How to Create Scatterplots in R?
To create scatter plots in R programming, the First step is to identify the numerical variables from the input data set which are supposed to be correlated. Next, the step would be importing the dataset to the R environment. Once the data is imported into R, the data can be checked using the head function.
Next, apply the plot function with the selected variables as parameters to create Scatter plots in the R language. The Scatter plots in R programming can be improvised by adding more specific parameters for colors, levels, point shape and size, and graph titles.
Syntax
Let’s assume x and y are the two numeric variables in the data set, and by viewing the data through the head() and through the data dictionary these two variables are having a correlation.

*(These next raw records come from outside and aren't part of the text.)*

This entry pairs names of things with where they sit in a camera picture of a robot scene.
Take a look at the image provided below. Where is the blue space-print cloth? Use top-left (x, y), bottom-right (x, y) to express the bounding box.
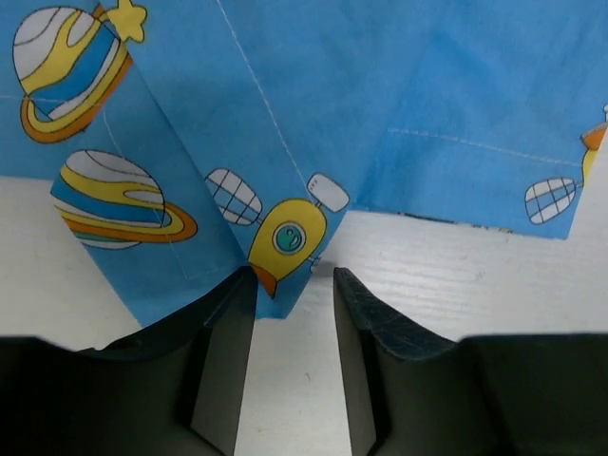
top-left (1, 1), bottom-right (607, 326)

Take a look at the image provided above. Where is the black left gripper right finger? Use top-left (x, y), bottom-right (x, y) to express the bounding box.
top-left (333, 268), bottom-right (607, 455)

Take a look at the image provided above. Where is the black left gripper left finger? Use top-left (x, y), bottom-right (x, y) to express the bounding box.
top-left (1, 267), bottom-right (257, 455)

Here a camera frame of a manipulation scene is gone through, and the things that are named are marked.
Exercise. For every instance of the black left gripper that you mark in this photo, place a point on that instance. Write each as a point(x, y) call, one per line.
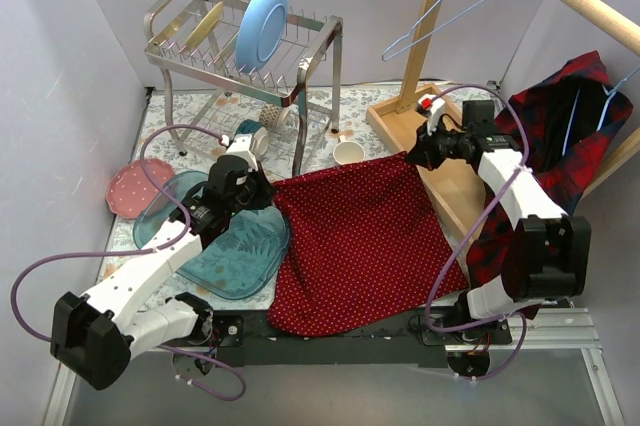
point(258, 191)

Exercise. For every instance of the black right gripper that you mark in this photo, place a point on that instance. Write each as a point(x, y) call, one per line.
point(427, 147)

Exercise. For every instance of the red polka dot cloth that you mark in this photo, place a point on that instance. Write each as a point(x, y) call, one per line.
point(366, 244)

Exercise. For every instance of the red plaid skirt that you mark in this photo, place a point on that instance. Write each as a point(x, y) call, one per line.
point(543, 112)

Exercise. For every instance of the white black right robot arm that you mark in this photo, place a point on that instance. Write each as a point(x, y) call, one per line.
point(547, 256)

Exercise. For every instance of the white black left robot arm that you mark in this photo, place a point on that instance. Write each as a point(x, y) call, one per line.
point(98, 333)

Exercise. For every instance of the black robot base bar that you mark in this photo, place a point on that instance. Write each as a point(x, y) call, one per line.
point(246, 338)

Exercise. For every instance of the clear blue glass tray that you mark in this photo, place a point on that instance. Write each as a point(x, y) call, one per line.
point(240, 262)

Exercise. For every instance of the patterned cup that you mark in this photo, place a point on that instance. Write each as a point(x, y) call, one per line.
point(273, 117)

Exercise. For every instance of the white ceramic mug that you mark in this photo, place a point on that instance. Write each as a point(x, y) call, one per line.
point(347, 152)

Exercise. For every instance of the floral tablecloth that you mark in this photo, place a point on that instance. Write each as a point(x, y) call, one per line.
point(221, 113)

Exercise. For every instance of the pink polka dot plate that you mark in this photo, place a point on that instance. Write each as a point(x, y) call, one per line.
point(130, 192)

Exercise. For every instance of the steel dish rack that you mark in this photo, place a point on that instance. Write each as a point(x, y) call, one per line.
point(283, 81)

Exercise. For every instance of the light blue plate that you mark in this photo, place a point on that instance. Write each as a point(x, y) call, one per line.
point(260, 33)

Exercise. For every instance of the cream yellow plate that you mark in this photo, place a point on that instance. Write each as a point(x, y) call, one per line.
point(203, 28)

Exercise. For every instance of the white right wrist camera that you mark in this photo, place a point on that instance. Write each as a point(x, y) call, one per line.
point(431, 108)

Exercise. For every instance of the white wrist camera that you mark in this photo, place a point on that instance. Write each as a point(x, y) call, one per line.
point(431, 108)
point(241, 146)

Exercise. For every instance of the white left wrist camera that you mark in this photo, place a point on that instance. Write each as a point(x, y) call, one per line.
point(241, 146)

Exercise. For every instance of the wooden clothes rack frame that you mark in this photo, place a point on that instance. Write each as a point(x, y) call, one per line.
point(457, 193)

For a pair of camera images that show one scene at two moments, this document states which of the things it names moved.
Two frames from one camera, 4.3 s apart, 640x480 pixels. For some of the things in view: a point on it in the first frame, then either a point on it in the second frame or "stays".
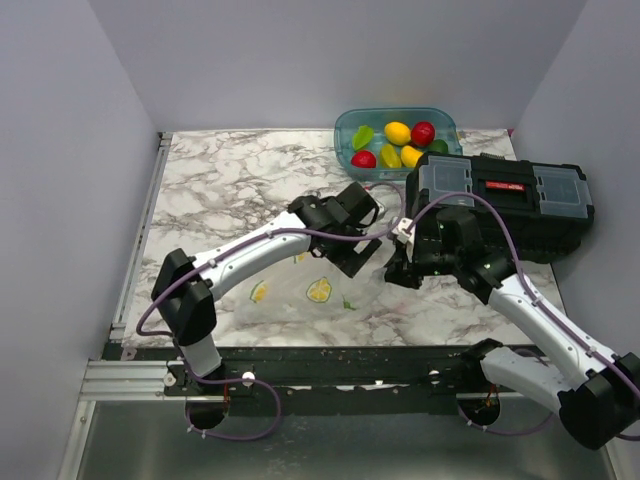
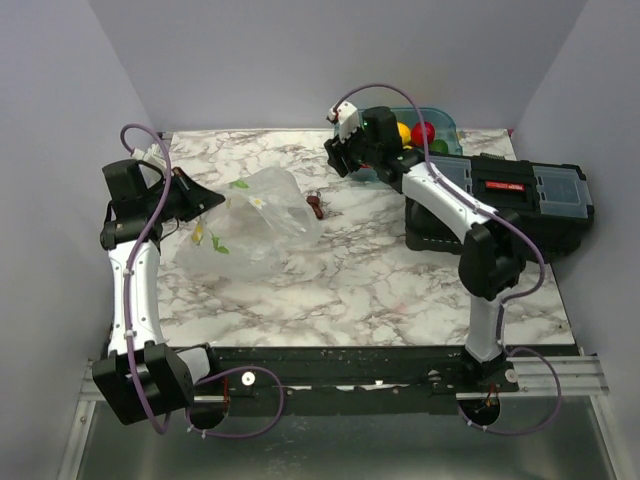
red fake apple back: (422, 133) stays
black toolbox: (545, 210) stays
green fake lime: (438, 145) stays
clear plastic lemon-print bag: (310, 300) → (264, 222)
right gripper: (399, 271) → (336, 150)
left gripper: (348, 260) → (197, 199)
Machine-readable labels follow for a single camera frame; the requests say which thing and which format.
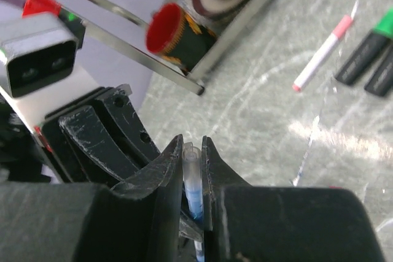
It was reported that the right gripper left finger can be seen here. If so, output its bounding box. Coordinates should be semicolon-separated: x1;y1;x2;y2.
1;135;183;261

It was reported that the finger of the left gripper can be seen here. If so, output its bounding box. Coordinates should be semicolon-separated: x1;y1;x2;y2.
93;87;160;169
59;106;138;181

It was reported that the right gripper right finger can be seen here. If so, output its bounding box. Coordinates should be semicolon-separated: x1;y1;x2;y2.
201;136;385;261

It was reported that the clear blue pen cap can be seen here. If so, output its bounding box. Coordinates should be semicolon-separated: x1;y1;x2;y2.
182;142;203;223

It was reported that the white pen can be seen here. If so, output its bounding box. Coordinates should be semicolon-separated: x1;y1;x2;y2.
292;32;340;92

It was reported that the black orange-tipped highlighter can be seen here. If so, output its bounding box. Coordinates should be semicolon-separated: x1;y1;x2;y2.
364;47;393;97

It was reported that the black green-tipped highlighter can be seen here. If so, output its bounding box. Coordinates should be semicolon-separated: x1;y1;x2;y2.
335;29;392;85

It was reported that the small pink eraser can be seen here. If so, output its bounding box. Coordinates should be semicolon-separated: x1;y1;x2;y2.
332;15;353;39

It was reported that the green highlighter cap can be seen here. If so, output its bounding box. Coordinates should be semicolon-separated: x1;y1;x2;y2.
373;8;393;39

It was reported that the steel dish rack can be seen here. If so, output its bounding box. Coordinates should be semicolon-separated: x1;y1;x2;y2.
0;0;295;96

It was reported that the red cup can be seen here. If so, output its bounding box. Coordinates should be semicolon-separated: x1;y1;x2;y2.
145;2;217;75

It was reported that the dark red plate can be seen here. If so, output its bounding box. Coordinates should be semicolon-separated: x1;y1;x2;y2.
192;0;250;24

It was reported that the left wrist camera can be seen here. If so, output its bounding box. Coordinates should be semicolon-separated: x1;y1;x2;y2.
0;12;99;134

The scatter plots in R for the bi-variate analysis can be created using the following syntax
plot(x,y)
This is the basic syntax in R which will generate the scatter plot graphics.
Scatterplots Matrices in R
When we have more than two variables in a dataset and we want to find a correlation of each variable with all other variables, then the scatterplot matrix is used. The most basic and simple command for scatterplot matrix is:
- pairs(~Sepal.Length+Sepal.Width+Petal.Length+Petal.Width, data= iris, main =”Scatterplot Matrix”)
The above graph shows the correlation between weight, mpg, dsp, and cyl.
Scatterplot 3D in R
Sometimes a 3-dimensional graph gives a better understanding of data. For this R provides multiple packages, one of them is “scatterplot3d”. Below are the commands to install “scatterplot3d” into the R workspace and load it in the current session
- install.packages(“scatterplot3d”)
- library(scatterplot3d)
- After loading the library, the execution of the below commands will create a 3-D scatterplot.
- attach(iris)
- scatterplot3d(Sepal.Length, Sepal.Width, Petal.Length, main = “3D Scatterplot”)
Apart from this, there are many other ways to create a 3-Dimensional. Users can also add details like color, titles to make the graph better. Users can also create interactive 3D scatterplot by using the “plot3D(x,y,z)” function provided by “rgl” package. This function creates a spinning 3D scatterplot that can be rotated using a mouse. Thus, giving a full view of the correlation between the variables.
Examples of Scatter plots in R Language
In the example of scatter plots in R, we will be using R Studio IDE and the output will be shown in the R Console and plot section of R Studio.
The dataset we will be using is the iris dataset, which is a popular built-in data set in the R language.
The iris data set data dictionary would be the dataset having flowers properties information
- The measurements values of the sepal.
- The measurement values of the petal.
- The specific type of information.
Example #1
Let’s view the variables available in the iris dataset by using the colnames function in R programming
R code:
colnames(iris)
R Console Output:
Let’s discuss the detailed variables available and their types in the iris dataset:
Length: It stores the sepal length measurement data. It is a numeric type variable.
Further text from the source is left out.